O quarto casamento do empresário começou de forma pouco romântica. Buani conta que estava separado da terceira mulher, "carente, malzinho", quando notou uma freqüentadora assídua do restaurante que mantém no Senado. "Fui dar em cima da irmã dela", conta o empresário.

Era a irmã de Diana, que cortou logo o assédio do empresário: "Eu estou comprometida, mas tenho uma irmã em casa que está descomprometida", teria dito a moça. "E ela é parecida com você?", investiu. "Muito", foi a resposta. "Daí eu falei: estou pronto para o que der e vier, com casa, comida e roupa lavada. E deu certo", relatou Buani.

Versões

Sebastião Buani deixou a musa do "mensalinho" nervosa na tarde da terça-feira passada, quando pôs as mãos no cheque de R$ 7.500 sacado pela principal secretária de Severino Cavalcanti, Gabriela Kênia Martins.

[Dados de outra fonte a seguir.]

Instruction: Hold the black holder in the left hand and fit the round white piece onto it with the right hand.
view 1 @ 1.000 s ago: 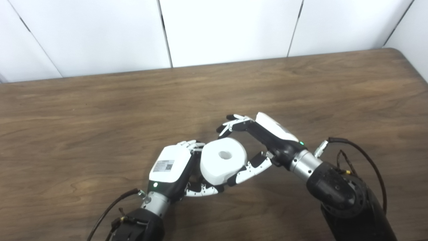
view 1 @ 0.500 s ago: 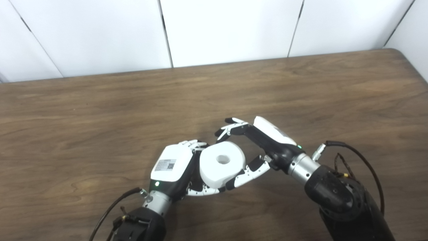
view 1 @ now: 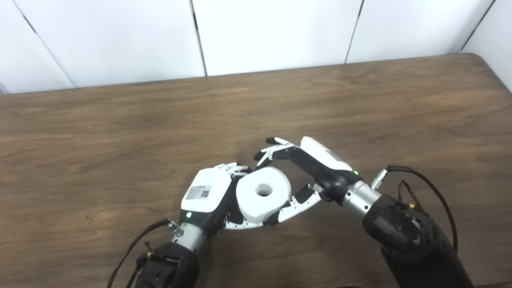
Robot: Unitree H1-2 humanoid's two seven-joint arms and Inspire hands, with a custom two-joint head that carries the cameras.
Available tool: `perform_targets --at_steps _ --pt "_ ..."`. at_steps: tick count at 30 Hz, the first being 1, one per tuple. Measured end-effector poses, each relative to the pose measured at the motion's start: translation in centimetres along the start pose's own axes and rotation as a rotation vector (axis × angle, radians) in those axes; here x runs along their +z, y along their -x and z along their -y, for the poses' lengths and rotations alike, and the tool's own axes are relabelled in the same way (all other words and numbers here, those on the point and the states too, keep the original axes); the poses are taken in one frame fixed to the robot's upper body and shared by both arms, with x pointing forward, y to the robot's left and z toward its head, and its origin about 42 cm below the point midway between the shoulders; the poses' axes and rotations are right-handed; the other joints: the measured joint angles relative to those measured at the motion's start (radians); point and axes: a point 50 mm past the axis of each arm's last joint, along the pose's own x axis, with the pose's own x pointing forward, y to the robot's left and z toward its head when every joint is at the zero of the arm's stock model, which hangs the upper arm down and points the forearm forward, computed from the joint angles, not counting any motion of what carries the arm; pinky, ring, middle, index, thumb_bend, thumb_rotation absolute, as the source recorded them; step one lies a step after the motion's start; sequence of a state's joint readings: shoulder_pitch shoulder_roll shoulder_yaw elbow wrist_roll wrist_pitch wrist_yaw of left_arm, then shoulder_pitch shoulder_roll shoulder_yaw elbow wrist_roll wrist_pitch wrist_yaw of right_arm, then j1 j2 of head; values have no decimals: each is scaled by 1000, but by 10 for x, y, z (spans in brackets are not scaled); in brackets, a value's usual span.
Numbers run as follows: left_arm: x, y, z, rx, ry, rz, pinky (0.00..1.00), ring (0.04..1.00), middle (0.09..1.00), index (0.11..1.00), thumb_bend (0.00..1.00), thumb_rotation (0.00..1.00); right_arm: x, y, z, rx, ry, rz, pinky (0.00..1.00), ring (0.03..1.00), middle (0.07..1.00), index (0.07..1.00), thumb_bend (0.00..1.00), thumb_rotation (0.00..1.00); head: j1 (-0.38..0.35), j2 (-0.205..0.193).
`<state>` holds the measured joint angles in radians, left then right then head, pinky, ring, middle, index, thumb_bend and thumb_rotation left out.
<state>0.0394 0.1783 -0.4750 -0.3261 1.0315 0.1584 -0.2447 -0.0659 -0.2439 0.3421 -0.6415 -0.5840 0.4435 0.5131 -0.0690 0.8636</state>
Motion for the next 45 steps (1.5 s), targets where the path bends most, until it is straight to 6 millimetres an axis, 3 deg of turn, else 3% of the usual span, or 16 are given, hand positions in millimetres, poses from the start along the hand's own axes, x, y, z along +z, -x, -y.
perform_targets --at_steps 8,45 --pt "3 3 -1 -3 7 -15 841 858 799 487 522 57 -1 -1 -1 0 -2 5 825 956 796 484 522 137 -2 9" --pt "7 5 -2 -15 5 -13 852 861 798 486 523 57 -19 1 -1 -17 -24 -54 820 934 793 486 522 136 -8 21"
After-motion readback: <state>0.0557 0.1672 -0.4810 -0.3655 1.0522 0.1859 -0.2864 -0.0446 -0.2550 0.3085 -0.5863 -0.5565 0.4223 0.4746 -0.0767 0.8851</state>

"Nossa, eu fugi. Olhava para ele [o cheque] e dizia: 'meu Deus do céu, não vou ser crucificado'", contou, gesticulando muito só de lembrar. Buani não atendeu aos chamados de Diana e passou um recado hermético. O advogado chegou a acionar a Polícia Federal. Foram horas de agonia no saguão do prédio onde o casal mora.

"Se eu chego debaixo do bloco daquele jeito, vocês estavam feitos, eu não me continha, ia chegar dando cambalhota, gritando, com aquele cheque na mão", disse o empresário.

No dia seguinte, Buani ainda fez suspense antes de exibir o tal cheque em entrevista na Polícia Federal. Pediu doações a empresários para tentar salvar o restaurante da Câmara, pivô dos negócios com Severino Cavalcanti, e até puxou uma oração --apenas para seguir a linha de defesa desenhada por seus dois advogados, "evangélicos radicais", de acordo com Buani. Ele mesmo nunca freqüentou esse tipo de culto e se diz espírita Kardecista.

Na oração, o empresário chamou a si mesmo de "guerreiro". É como se vê, diz: filho de pai e mãe analfabetos, que começou a trabalhar como engraxate aos sete anos de idade para ajudar em casa e também foi bóia-fria perto de Casabranca, cidade do interior de São Paulo, onde nasceu.

Essa imagem de "guerreiro" é contestada por outro importante personagem da história do "mensalinho", o ex-gerente dos restaurantes de Buani, Izeilton Carvalho, o homem que denunciou o pagamento de propina --"por causa de grana", segundo o empresário; porque Buani não o faria, insiste o ex-gerente. Brigaram.

"Ele me traiu", diz o empresário. "Nunca mais nos falamos e ele foi forçado a falar para não ter o sigilo bancário quebrado", diz Carvalho.

Detalhes da história do "mensalinho" mudaram nas duas últimas semanas, e ainda segue incerto o valor total dos pagamentos que teriam sido feitos pelo dono de restaurante ao então primeiro-secretário da Câmara. Uma coisa não mudou: Buani insiste que não pagou propina ao deputado, teria sido vítima de extorsão. O empresário também mantinha, na sexta-feira, o diagnóstico que fizera reservadamente dez dias antes sobre o destino de Severino Cavalcanti: "Não tem como segurar o mandato dele".